While walking to Helen’s one Sunday night, I noticed a spotlight shining down on a cart surrounded by hunchbacked foreigners. As I walked closer and closer, I could see flashes of shrink-wrapped books between the masses. I tried to wedge myself in through the crowd but was dragged on by my classmates towards our final destination. Although not before I managed to catch a glimpse of a blue bound book with the silhouette of a dancing army general in red. My heart jumped at the sight for my hands had run over and over this cover countless of times in high school and college. It was Catch-22. I promised myself that I would return to the cart after our night of revelry was over, but by the time we made our way back to the bus stop the portable stall had moved on. At first, fear struck my heart because I thought that I had missed my one and only chance at being reunited with something I loved. I returned to my dorm with a trodden heart, promising myself to return at the next possible chance.
The next day, I frantically returned to the exact same place in Wudaokou in an attempt to find my little English haven.

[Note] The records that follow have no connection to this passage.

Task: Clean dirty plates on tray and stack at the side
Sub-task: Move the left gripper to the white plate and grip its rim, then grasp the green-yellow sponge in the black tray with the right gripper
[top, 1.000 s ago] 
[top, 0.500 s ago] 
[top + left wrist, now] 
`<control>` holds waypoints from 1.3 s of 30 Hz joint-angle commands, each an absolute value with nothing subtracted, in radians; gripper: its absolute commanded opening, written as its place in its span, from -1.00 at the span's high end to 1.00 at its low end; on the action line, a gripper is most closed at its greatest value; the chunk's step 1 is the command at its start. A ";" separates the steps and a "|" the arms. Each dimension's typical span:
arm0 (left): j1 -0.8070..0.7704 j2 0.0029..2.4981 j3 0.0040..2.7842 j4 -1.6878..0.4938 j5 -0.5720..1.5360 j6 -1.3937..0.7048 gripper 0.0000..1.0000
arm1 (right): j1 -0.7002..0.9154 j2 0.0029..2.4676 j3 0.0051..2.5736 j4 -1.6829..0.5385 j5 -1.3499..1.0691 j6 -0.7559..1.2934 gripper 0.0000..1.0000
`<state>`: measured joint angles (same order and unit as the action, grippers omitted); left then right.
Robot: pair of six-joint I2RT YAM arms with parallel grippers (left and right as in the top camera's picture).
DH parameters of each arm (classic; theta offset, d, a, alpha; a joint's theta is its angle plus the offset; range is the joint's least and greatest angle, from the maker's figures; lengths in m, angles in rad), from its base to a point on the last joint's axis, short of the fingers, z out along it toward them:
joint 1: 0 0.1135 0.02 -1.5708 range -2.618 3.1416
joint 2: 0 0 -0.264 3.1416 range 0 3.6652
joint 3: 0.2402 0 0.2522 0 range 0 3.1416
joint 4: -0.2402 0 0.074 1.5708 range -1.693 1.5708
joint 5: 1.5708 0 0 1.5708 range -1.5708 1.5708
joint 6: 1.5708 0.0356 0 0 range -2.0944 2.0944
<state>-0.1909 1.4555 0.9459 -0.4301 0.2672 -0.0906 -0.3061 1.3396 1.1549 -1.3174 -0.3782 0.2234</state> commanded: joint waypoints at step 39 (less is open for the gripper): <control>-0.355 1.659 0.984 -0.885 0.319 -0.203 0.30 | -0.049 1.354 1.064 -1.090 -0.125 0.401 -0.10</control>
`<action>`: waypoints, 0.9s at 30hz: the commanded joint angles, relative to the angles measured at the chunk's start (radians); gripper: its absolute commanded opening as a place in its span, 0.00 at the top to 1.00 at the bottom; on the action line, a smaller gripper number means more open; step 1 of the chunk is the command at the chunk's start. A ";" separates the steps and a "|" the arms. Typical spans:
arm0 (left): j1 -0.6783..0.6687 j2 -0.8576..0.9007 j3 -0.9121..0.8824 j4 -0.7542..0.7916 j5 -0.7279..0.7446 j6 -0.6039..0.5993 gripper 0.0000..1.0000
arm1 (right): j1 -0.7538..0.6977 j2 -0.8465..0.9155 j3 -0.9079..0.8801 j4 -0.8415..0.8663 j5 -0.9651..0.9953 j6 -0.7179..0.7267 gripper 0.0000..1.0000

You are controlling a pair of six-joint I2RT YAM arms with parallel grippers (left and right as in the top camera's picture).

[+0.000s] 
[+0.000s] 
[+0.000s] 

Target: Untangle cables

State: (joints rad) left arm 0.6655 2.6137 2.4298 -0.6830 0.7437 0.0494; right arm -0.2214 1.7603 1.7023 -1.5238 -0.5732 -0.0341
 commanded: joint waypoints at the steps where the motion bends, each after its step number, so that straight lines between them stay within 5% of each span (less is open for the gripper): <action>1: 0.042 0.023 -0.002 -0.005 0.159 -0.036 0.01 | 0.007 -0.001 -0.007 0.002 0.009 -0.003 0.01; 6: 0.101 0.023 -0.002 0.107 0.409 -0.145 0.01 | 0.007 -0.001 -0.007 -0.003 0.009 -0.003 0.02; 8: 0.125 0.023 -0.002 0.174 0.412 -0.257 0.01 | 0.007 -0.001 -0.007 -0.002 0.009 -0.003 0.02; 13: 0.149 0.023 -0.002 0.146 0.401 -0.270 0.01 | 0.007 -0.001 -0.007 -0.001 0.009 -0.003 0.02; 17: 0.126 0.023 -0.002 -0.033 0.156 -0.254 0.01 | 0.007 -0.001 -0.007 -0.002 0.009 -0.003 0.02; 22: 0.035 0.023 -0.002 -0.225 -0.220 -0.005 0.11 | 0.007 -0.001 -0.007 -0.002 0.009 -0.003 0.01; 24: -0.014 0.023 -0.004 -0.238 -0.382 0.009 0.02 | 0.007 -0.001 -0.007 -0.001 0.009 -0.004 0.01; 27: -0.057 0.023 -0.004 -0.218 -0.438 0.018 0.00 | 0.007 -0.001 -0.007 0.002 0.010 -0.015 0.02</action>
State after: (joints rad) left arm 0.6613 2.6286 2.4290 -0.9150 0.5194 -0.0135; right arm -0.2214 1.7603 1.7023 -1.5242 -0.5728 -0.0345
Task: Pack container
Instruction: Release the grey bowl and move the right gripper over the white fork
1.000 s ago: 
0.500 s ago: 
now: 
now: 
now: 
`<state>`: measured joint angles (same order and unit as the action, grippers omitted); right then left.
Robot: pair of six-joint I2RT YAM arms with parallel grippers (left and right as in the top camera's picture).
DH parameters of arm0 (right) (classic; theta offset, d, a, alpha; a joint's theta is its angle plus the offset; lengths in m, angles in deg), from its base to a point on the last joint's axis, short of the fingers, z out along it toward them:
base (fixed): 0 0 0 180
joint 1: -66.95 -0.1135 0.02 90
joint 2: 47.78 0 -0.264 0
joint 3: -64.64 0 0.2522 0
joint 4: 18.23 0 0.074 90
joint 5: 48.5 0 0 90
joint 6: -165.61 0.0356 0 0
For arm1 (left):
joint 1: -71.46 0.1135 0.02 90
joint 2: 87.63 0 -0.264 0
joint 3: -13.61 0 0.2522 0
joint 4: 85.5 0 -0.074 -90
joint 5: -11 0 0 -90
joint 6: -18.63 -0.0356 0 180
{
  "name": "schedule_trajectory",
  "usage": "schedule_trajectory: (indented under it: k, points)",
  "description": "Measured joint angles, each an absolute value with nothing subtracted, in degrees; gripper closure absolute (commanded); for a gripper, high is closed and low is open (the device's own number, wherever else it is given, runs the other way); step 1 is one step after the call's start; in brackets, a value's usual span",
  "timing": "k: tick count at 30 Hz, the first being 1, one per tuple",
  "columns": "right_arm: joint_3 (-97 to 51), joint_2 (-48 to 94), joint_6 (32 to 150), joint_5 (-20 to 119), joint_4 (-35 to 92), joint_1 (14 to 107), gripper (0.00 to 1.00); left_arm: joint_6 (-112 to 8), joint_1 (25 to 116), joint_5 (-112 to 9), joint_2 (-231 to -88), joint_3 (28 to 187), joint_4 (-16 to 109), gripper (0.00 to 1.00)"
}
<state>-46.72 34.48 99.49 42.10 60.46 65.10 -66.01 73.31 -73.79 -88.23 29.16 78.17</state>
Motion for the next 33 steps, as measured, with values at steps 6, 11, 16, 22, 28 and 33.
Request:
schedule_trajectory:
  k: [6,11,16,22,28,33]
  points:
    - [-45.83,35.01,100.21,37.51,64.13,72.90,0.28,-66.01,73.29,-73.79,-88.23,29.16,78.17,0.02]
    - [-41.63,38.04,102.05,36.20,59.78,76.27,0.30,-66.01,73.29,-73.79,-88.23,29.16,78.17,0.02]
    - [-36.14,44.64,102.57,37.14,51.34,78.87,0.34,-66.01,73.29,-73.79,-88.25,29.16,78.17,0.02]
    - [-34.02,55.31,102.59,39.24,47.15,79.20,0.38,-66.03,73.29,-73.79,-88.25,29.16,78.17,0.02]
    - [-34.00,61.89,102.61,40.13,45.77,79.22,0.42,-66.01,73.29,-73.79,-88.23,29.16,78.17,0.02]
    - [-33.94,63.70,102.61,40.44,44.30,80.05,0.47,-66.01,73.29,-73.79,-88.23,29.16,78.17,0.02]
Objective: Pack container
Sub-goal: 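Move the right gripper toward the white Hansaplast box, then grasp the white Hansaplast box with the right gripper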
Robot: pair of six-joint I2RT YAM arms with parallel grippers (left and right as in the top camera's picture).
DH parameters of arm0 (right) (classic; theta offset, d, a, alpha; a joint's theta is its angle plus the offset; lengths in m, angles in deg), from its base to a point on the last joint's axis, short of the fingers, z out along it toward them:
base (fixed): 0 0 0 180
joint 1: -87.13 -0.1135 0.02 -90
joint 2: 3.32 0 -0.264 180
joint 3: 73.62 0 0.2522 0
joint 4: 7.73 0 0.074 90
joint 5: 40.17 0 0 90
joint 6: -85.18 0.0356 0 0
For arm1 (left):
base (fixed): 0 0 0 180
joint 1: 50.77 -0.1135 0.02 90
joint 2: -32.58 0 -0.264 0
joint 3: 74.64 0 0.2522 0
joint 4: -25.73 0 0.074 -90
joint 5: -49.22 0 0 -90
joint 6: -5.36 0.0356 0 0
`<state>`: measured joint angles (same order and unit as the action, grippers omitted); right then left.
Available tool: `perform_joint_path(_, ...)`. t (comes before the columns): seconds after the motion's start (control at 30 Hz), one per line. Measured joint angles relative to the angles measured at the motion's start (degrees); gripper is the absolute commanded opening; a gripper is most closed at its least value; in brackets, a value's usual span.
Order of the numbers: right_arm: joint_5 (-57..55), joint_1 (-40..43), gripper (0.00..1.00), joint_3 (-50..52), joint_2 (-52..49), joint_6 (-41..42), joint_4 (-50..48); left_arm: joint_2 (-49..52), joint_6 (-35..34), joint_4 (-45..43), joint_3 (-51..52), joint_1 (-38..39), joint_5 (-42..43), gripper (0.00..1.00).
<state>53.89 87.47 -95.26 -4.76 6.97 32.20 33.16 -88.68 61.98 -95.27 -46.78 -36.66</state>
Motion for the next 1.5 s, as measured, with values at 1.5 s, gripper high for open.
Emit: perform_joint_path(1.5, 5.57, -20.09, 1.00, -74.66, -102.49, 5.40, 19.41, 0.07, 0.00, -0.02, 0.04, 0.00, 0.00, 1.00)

I must have walked up and down the strip three or four times before I noticed a small Chinese woman hobbling down the sidewalk with a green tarp covered stall. On a suspicion, I followed this woman for a few yards before she stopped, lifted the tarp off the stall, and revealed her literary goldmine to me. I happily picked out my copy of Catch-22 and strolled to the bus stop. I tore the shrink-wrapping cover off the book with glee only comparable to a child’s first memorable Christmas, except this was my only present. As I read on the bus, I could feel my stress about Chinese melt away while the story of Captain Yossarian rejuvenated my over used brain. Although not more than three chapters into the book, pages started to fall from the binding, which was a sore reminder that things could never be the same here in China. In a way, this trip has allowed me to better appreciate my English Literature major.
After taking three English classes per semester in the fall and spring of my junior year, I thought I was sick of English and would be glad to have a reprieve of my daily hundred pages of reading. But I was wrong. I will come out of this trip with a better respect as to what the English Language has to offer me. No longer will I leave books unfinished or characters unanalyzed because I now realize how lucky I am to love something as much as English and should get the most of my education before I graduate in the spring. I fell back in love with something here, but it wasn’t the thing I was expecting.